Imaging data collection

T1-weighted anatomical MRI (MPRAGE, voxel size 1×1×1 mm, repetition time (TR) = 4.964 ms, inversion time (TI) = 725 ms, echo time (TE) = 2 ms, matrix size = 256×256, field of view (FoV) = 240×240 mm) and resting-state fMRI scans for 5 min 10 s with eyes closed (echo planar images (EPI), voxel size: 3.75 × 3.75 × 5 mm, TR=2 s, TE=30 ms, flip angle=70 degrees, matrix=64×64, FoV=240×240 mm) were collected at 3T. A vacuum cushion that molds to the subject's head was used to restrict motion. Subjects were video-monitored for movement throughout scanning using a MRI-compatible electronic view window video system (MRA, Inc.). This system allowed viewing of whole body, neck, and face motion except for eye blinks.

Imaging data analysis

Resting-state fMRI

The resting-state fMRI data were analyzed using the Analysis of Functional Neuroimages (AFNI) software.19 The afni_proc.py script for preprocessing and @ANATICOR script for artifact detection and removal from resting-state time series were used as previously described.15,20 We removed the first three EPI volumes and slice time- and motion-corrected the rest of them. Motion limit was 0.4 mm and outlier limit was 0.1 (i.e., 10% of all brain voxels per TR that are above the mean absolute deviation threshold from the polynomial trend). We regressed out the nuisance variables including motion, spikes, and local white matter, normalized the EPI volumes to the MNI_caez_N27 template, and smoothed them with a 6-mm full-width-half-maximum Gaussian kernel. Global signal was not removed. The time series were bandpass-filtered (0.01 < f < 0.1 Hz) to capture the resting state fluctuations of the blood oxygenation level-dependent (BOLD) signal.

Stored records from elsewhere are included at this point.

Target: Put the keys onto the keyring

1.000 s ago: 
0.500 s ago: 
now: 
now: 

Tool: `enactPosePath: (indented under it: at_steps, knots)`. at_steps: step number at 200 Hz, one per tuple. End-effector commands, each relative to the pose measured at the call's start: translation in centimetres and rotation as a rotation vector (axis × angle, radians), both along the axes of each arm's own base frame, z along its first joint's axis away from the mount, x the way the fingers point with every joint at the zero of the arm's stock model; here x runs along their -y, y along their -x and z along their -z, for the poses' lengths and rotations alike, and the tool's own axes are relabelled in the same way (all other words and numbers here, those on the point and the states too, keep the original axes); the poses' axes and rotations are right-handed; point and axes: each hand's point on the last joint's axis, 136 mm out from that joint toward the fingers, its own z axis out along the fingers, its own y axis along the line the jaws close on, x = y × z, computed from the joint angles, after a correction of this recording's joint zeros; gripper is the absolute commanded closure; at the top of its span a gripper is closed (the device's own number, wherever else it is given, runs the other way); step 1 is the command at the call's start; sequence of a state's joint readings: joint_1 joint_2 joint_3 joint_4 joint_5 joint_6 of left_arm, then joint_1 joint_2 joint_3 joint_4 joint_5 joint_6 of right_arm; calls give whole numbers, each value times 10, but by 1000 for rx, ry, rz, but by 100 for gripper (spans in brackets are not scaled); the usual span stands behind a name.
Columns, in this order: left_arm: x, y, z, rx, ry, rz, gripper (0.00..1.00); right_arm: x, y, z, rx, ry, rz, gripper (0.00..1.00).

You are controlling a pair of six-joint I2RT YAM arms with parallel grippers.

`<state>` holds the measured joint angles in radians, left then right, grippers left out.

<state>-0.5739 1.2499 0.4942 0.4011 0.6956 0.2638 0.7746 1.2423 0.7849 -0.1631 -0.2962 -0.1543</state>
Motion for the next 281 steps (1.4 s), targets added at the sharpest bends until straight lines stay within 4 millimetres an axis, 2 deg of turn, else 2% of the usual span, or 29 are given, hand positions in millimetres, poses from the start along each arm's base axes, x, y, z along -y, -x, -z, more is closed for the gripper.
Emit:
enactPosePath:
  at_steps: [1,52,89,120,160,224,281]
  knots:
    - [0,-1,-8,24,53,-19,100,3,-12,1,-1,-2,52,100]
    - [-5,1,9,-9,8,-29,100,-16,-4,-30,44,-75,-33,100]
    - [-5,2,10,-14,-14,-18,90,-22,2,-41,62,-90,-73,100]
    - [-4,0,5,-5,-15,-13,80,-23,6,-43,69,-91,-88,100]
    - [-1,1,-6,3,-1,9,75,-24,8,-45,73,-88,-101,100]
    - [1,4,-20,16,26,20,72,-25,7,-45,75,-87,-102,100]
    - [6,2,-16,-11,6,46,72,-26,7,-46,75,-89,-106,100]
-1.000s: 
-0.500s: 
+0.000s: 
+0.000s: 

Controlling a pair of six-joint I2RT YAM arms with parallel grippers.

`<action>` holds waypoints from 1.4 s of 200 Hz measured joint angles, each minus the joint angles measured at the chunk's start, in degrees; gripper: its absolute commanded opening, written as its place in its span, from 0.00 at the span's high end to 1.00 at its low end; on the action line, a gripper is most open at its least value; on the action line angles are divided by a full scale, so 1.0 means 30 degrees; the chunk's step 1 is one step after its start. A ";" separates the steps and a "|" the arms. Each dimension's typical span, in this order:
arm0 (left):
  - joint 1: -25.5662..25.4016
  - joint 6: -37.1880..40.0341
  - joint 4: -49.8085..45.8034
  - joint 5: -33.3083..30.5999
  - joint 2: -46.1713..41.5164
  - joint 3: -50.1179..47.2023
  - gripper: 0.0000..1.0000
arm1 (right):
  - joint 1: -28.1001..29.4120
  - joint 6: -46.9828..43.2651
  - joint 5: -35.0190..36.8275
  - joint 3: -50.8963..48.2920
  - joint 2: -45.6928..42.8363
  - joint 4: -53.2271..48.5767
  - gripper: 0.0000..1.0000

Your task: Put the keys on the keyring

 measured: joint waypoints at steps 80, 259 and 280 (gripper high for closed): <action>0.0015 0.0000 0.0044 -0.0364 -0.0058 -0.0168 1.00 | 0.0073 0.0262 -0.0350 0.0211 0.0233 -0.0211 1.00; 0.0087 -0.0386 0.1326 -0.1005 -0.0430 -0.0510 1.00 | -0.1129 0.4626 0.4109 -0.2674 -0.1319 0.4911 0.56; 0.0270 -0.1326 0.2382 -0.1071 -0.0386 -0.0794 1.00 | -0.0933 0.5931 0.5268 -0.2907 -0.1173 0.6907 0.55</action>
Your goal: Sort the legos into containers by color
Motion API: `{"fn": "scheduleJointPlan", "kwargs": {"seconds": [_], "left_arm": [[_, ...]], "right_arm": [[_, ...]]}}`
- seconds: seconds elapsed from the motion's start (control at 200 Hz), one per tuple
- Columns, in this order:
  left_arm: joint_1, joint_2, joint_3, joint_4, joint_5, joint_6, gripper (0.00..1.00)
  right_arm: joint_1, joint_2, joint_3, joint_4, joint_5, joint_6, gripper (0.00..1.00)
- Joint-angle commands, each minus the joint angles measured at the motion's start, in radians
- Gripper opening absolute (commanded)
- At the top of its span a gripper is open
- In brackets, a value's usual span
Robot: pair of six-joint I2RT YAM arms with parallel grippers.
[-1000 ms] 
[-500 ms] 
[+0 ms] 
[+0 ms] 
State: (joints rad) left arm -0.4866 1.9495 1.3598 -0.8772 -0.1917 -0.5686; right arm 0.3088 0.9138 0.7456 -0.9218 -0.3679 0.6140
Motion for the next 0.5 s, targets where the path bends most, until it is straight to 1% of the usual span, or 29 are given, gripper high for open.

Mild tics that may have been released during scanning and not detected with video monitoring could be associated with sustained BOLD response in motor regions. To address this potential confound, we computed the mean and standard deviation of the resting state BOLD time courses extracted from the left and right precentral gyrus for each subject and compared the results between the two groups.

Connectivity analysis

Network definitions

In an event-related fMRI study, Bohlhalter et al.12 reported brain areas that were recruited at tic onset (“tic”) and 2 s before tic onset (“urge”). We combined these areas and the right dAI from Berman et al.4, including it as an urge node, to create a composite urge-tic network and used it in our resting-state dataset. The Talairach coordinates were transformed into the MNI space using the Yale BioImage Suite Package tal2mni tool.21 We did not include the cerebellar areas because cerebellum was not fully covered within the field of view during EPI acquisition. Bilateral putamen had the same coordinates in both urge and tic conditions and was included only once (Fig. 1A, Table 1, Supplementary Data).

Fig. 1.

Fig. 1

A. Locations of the urge-tic network nodes are displayed on left (L) and right (R) hemisphere sagittal images and an axial image (middle) based on the MNI template (Gephi24). See Table 1 for MNI coordinates. dAI: Dorsal anterior insula. Blue: Tic nodes, red: Urge nodes, green: Urge and tic nodes.

1B. Connectivity pattern of the right dAI (rdAI) is shown at a correlation threshold of r = 0.25 for both groups. This threshold was chosen arbitrarily for display purposes. The thickness of the red lines represents the correlation strengths between the nodes (BrainNet Viewer25).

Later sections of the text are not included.